EXERCISE REQUIREMENTS: Only the lines from the one containing "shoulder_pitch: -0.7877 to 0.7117" through the one containing "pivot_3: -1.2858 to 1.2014" should be printed, exactly as they appear below, with both ends included.

COLLECTED DATA:

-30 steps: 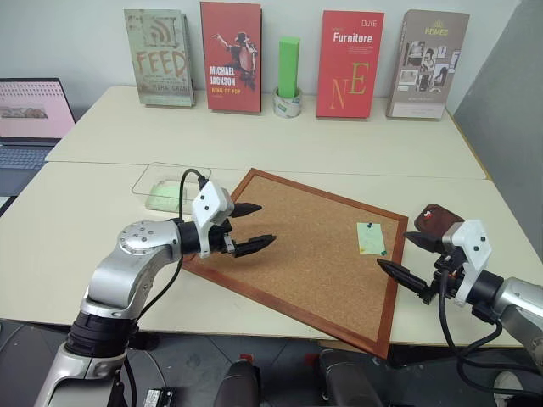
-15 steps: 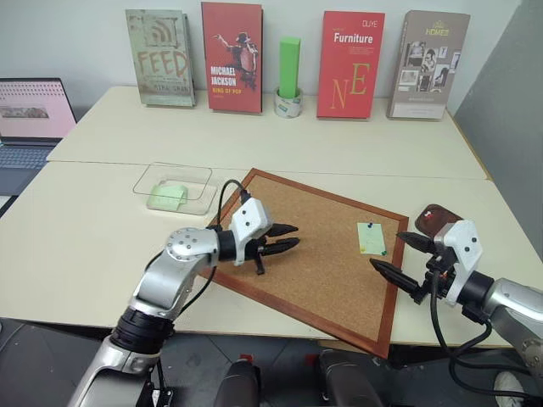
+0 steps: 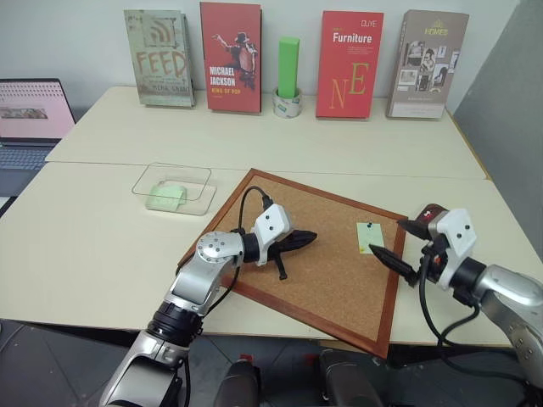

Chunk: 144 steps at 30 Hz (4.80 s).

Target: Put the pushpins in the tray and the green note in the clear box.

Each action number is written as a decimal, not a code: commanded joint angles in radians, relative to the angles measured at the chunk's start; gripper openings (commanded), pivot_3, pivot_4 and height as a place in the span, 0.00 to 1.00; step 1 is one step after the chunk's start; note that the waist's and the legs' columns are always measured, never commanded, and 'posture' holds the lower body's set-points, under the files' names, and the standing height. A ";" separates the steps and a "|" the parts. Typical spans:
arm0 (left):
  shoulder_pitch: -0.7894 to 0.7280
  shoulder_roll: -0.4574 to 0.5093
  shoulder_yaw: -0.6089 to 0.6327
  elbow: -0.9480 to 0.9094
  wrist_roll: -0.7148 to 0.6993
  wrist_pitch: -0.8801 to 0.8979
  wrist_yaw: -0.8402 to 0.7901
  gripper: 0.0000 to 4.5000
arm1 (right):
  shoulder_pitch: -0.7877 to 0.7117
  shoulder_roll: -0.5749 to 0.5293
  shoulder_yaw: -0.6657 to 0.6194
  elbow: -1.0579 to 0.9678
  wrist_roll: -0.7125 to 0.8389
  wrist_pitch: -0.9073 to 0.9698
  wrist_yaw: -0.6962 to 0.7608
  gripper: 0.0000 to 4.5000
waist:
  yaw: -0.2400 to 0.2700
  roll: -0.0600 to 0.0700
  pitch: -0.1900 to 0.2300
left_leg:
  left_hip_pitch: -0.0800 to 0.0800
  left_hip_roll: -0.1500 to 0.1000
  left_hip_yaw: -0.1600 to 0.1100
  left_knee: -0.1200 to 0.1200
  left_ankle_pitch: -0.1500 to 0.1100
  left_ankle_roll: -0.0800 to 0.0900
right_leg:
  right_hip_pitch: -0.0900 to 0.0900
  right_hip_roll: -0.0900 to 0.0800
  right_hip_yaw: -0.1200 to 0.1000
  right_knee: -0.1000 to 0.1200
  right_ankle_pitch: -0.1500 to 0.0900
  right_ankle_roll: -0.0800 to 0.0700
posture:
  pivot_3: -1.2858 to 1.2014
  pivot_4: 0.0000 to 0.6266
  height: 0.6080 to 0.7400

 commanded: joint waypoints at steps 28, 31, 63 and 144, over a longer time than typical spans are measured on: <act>0.074 0.017 -0.039 -0.029 0.060 -0.015 -0.027 0.00 | -0.306 0.112 0.167 0.445 -0.233 -0.099 -0.013 0.61 | -0.002 0.001 0.000 | 0.001 0.000 0.000 -0.001 0.000 0.000 | 0.000 0.000 0.000 0.001 0.001 0.002 | 0.52 0.24 1.00; 0.076 0.017 -0.039 -0.034 0.061 -0.011 -0.025 0.00 | -0.310 0.109 0.183 0.452 -0.252 -0.105 -0.009 0.47 | -0.002 0.001 0.000 | 0.001 0.000 0.000 -0.001 0.000 0.000 | 0.000 0.000 0.000 0.001 0.001 0.002 | 0.52 0.24 1.00; 0.087 0.020 -0.062 -0.024 0.098 -0.008 -0.017 0.00 | -0.296 0.118 0.085 0.279 -0.189 0.002 -0.050 0.02 | -0.001 0.001 0.000 | 0.001 0.000 0.000 -0.001 0.000 0.000 | 0.001 0.000 0.000 0.001 0.001 0.002 | 0.52 0.24 1.00; 0.085 0.034 -0.060 0.001 0.111 -0.042 -0.018 0.00 | 0.062 0.129 0.054 0.076 -0.215 -0.043 -0.047 0.60 | -0.001 0.003 -0.002 | 0.004 0.000 0.000 -0.002 0.000 0.000 | 0.003 0.000 0.001 -0.002 -0.002 -0.003 | 0.52 0.24 1.00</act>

EXERCISE OUTPUT:
  shoulder_pitch: -0.7877 to 0.7117
  shoulder_roll: -0.5749 to 0.5293
  shoulder_yaw: -0.6657 to 0.6194
  elbow: -1.0579 to 0.9678
  wrist_roll: -0.7125 to 0.8389
  wrist_pitch: -0.9073 to 0.9698
  wrist_yaw: -0.6962 to 0.7608
  gripper: 0.0000 to 4.5000
waist:
  yaw: -0.2400 to 0.2700
  roll: -0.0600 to 0.0700
  pitch: -0.1900 to 0.2300
left_leg:
  left_hip_pitch: -0.0800 to 0.0800
  left_hip_roll: -0.1500 to 0.1000
  left_hip_yaw: -0.1600 to 0.1100
  left_knee: -0.1200 to 0.1200
  left_ankle_pitch: -0.1500 to 0.1100
  left_ankle_roll: -0.0800 to 0.0900
right_leg:
  right_hip_pitch: -0.0900 to 0.0900
  right_hip_roll: -0.0900 to 0.0800
  right_hip_yaw: -0.1200 to 0.1000
  right_knee: -0.1000 to 0.1200
  right_ankle_pitch: -0.1500 to 0.0900
  right_ankle_roll: -0.0800 to 0.0700
posture:
  pivot_3: -1.2858 to 1.2014

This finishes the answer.